Nonparametric estimation of additive models with errors-in-variables

Abstract

In the estimation of nonparametric additive models, conventional methods, such as backfitting and series approximation, cannot be applied when measurement error is present in a covariate. This paper proposes a two-stage estimator for such models. In the first stage, to adapt to the additive structure, we use a series approximation together with a ridge approach to deal with the ill-posedness brought by mismeasurement. We derive the uniform convergence rate of this first-stage estimator and characterize how the measurement error slows down the convergence rate for ordinary/super smooth cases. To establish the limiting distribution, we construct a second-stage estimator via one-step backfitting with a deconvolution kernel using the first-stage estimator. The asymptotic normality of the second-stage estimator is established for ordinary/super smooth measurement error cases. Finally, a Monte Carlo study and an empirical application highlight the applicability of the estimator.

Keywords:

• Backfitting
• classical measurement error
• nonparametric additive regression
• ridge regularization
• series estimation

Acknowledgment

The authors would like to thank anonymous referees for helpful comments.

Notes

1 If $\varphi X^{*}$ is treated as the true underlying covariate and $\varphi \ne 0,$ we have $Y-\mu -m_1(Z_1)-\cdots -m_D(Z_D)-U=\tilde{g}(\varphi X^{*}),$ with $\tilde{g}(·)=g(·/\varphi ).$ Then the normalization required in Assumption 1 (6) becomes ${\int }_{\tilde{\mathcal{I}}}\tilde{g}(w)dw=0,$ with $\tilde{\mathcal{I}}=\{\tilde{w}=\varphi w:w\in \mathcal{I}\}.$ Since $\mathcal{I}$ is the range of $X^{*}$ chosen by researchers, instead of $\tilde{\mathcal{I}}$ (which is unknown without a specific value of $\varphi$), we may directly decide the range of interest of $\varphi X^{*}$ based on limited knowledge of $\varphi$ (for example, a set of possible values of $\varphi$).

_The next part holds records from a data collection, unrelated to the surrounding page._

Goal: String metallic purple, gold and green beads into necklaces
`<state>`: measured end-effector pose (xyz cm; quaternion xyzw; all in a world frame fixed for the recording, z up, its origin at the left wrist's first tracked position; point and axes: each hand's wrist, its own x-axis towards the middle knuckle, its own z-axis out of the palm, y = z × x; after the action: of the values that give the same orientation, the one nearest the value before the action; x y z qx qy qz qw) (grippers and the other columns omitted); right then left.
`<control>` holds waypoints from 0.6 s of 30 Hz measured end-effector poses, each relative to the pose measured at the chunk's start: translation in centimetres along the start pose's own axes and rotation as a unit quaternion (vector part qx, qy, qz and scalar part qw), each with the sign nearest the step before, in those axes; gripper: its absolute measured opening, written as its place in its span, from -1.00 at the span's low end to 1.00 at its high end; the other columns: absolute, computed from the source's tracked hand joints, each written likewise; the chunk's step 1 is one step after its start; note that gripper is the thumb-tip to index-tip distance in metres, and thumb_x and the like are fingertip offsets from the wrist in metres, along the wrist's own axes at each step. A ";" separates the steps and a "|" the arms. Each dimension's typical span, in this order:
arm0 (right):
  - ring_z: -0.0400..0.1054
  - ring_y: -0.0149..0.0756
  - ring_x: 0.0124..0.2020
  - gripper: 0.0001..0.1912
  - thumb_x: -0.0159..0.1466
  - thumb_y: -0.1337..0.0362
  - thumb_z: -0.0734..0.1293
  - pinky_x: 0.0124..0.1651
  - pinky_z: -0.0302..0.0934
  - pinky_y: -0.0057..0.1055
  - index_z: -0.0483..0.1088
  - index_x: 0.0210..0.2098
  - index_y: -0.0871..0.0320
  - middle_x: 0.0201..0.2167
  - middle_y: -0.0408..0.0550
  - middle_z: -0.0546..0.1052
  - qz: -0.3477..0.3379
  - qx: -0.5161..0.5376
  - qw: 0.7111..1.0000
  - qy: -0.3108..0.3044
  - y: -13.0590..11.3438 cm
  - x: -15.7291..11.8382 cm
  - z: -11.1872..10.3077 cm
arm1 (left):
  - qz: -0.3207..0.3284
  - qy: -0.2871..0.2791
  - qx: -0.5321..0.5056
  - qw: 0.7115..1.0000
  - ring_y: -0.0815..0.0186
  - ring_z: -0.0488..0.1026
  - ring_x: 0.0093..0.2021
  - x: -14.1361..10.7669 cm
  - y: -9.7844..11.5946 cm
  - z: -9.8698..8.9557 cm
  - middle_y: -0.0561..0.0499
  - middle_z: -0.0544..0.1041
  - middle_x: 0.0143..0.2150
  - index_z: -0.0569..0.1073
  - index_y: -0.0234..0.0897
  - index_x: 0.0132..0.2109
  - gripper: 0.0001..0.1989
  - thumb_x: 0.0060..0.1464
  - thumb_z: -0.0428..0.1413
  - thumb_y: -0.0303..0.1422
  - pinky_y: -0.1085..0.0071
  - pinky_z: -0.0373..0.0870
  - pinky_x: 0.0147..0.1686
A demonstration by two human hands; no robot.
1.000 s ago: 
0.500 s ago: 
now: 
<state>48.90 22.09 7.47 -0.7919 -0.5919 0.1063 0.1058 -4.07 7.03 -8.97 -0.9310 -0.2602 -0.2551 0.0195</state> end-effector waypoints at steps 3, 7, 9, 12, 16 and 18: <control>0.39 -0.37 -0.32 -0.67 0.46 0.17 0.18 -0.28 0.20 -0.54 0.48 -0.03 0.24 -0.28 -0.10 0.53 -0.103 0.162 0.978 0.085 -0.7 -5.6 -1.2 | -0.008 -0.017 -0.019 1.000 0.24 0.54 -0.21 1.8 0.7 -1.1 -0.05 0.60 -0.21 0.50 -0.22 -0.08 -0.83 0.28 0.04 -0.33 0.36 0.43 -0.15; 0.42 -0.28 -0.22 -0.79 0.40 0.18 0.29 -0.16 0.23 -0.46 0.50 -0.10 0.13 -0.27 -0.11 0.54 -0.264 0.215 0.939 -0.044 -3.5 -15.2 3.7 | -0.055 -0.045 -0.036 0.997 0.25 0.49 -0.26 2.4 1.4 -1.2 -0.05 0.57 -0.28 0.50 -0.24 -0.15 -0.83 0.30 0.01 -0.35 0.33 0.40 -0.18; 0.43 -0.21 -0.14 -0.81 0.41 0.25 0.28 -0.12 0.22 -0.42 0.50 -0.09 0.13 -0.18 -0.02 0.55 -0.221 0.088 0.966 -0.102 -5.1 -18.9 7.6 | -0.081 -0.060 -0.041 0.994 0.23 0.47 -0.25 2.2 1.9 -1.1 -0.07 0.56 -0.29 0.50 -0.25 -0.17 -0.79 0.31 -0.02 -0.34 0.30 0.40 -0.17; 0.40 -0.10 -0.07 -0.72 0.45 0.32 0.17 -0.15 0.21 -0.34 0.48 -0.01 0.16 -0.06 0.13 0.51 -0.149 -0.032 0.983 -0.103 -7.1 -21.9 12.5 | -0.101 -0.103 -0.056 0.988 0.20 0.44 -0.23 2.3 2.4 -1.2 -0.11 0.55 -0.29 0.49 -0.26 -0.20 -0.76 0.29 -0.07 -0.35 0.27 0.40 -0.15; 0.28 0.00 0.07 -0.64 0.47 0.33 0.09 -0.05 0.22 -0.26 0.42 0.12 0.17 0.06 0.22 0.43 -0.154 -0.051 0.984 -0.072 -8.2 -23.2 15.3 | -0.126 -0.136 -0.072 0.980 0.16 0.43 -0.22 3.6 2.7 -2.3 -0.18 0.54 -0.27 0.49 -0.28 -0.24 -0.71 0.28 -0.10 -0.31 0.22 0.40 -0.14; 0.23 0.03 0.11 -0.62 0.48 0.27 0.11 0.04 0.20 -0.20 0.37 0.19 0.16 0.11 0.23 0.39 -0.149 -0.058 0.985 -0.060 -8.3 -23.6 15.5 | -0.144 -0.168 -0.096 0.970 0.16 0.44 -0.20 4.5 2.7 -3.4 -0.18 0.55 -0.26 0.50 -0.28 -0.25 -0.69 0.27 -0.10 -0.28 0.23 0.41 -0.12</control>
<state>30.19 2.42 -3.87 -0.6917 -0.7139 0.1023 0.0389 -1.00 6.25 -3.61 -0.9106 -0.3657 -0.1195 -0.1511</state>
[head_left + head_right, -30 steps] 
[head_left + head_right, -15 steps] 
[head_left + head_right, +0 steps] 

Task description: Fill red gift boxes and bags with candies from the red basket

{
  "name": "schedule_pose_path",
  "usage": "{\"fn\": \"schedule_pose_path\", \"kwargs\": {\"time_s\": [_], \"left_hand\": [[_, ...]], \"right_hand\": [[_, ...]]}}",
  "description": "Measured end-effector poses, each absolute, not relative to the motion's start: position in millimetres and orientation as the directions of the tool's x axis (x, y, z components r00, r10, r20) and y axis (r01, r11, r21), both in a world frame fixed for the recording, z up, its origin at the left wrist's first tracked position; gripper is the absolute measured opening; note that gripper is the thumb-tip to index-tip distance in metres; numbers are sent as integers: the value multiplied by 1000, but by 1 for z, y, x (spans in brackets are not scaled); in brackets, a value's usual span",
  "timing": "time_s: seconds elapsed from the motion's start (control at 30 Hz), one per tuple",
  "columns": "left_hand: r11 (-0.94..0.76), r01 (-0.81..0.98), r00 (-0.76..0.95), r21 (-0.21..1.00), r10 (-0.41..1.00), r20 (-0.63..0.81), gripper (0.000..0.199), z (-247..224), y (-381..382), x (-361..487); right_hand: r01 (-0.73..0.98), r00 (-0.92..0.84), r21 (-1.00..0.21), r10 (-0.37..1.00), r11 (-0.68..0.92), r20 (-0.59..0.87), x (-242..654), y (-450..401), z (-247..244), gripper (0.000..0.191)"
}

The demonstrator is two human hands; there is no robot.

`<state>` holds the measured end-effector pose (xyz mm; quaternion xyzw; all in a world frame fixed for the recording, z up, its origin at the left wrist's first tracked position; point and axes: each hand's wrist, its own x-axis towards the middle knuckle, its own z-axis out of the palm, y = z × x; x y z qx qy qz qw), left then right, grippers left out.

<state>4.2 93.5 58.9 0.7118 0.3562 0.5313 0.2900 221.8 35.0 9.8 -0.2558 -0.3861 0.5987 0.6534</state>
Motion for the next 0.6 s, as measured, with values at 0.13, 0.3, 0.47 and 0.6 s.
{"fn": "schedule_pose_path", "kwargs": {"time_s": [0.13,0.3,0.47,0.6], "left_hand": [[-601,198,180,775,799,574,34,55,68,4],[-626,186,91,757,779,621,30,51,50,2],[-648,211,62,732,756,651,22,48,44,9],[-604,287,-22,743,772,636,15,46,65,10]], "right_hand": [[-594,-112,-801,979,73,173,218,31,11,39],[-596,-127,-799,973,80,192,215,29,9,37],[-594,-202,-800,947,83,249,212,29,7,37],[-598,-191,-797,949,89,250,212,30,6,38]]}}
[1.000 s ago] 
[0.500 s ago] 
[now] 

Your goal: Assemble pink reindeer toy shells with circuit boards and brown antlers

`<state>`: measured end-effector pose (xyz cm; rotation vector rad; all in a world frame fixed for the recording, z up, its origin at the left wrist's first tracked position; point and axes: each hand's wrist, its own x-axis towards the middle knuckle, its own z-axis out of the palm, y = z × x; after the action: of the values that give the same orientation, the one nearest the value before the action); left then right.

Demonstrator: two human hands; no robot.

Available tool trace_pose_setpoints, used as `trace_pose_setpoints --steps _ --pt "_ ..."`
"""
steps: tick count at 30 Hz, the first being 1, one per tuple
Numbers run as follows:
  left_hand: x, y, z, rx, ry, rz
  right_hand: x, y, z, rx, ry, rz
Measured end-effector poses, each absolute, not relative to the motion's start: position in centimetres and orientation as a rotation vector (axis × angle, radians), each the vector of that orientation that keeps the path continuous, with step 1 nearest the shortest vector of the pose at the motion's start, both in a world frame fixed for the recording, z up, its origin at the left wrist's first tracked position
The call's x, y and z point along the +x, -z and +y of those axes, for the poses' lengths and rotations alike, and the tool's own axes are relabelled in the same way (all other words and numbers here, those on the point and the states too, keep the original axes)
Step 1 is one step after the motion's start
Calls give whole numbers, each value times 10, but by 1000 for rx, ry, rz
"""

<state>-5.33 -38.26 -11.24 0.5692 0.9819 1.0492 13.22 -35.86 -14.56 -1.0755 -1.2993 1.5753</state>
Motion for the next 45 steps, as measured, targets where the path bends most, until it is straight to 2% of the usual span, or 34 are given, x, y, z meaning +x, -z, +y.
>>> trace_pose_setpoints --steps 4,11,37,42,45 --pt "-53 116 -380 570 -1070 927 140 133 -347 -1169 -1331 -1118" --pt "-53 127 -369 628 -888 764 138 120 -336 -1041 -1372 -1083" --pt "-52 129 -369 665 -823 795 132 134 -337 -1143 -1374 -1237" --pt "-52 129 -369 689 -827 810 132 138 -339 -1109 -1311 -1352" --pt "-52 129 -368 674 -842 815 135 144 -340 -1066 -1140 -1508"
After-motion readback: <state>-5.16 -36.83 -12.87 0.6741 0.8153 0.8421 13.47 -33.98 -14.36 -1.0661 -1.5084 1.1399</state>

2 Even though it seems somewhat different, the Sobolev condition imposed here is essentially equivalent to the one used in Meister (2009, eq. (2.30)), which imposes $\int |f^{\text{ft}}(t){|}^2|t{|}^{2\alpha }dt<c.$ First, it is easy to see that $\int |f^{\text{ft}}(t){|}^2{(1+|t{|}^2)}^{\alpha }dt<c$ implies $\int |f^{\text{ft}}(t){|}^2|t{|}^{2\alpha }dt<c.$ For the other direction, we have $\int |f^{\text{ft}}(t){|}^2{(1+|t{|}^2)}^{\alpha }dt\le 2^{\alpha }{\int }_{\left|t\right|\le 1}|f^{\text{ft}}(t){|}^{2}dt+2^{\alpha }\int |f^{\text{ft}}(t){|}^2|t{|}^{2\alpha }dt<c^{\prime },$ where the first inequality follows by $2^{\alpha }|t{|}^{2\alpha }\ge {(1+|t{|}^2)}^{\alpha }\iff |t|\ge 1,$ and the second inequality follows by $f\in L_2(\mathbb{R})$ and Meister (2009, eq. (2.30)).

3 We set α = 2 because Han and Park (2018) assumed that f_j is twice continuously differentiable in their Assumption K4. See Meister (2009, Section A.2) for the relationship between order of differentiability and choice of α.

4 Even though Han and Park (2018) considered a different setup where all covariates are mismeasured, the convergence rate of their smoothed backfitting method would remain the same when only one covariate is mismeasured, as it is independent of their number of covariates d. This is a natural result when the regression function has an additive structure. Therefore, the uniform convergence rate presented in Han and Park (2018, Corollary 3.5) can be directly compared to Theorem 2 when the smoothing parameters α and β are the same.

5 We note that if $\beta >1/2,$ then $f_{ϵ}$ is bounded and continuous.

6 Similarly to the previous case, here we set α = 2 because Horowitz and Mammen (2004) assume that m_j is twice continuously differentiable in their Assumption A2.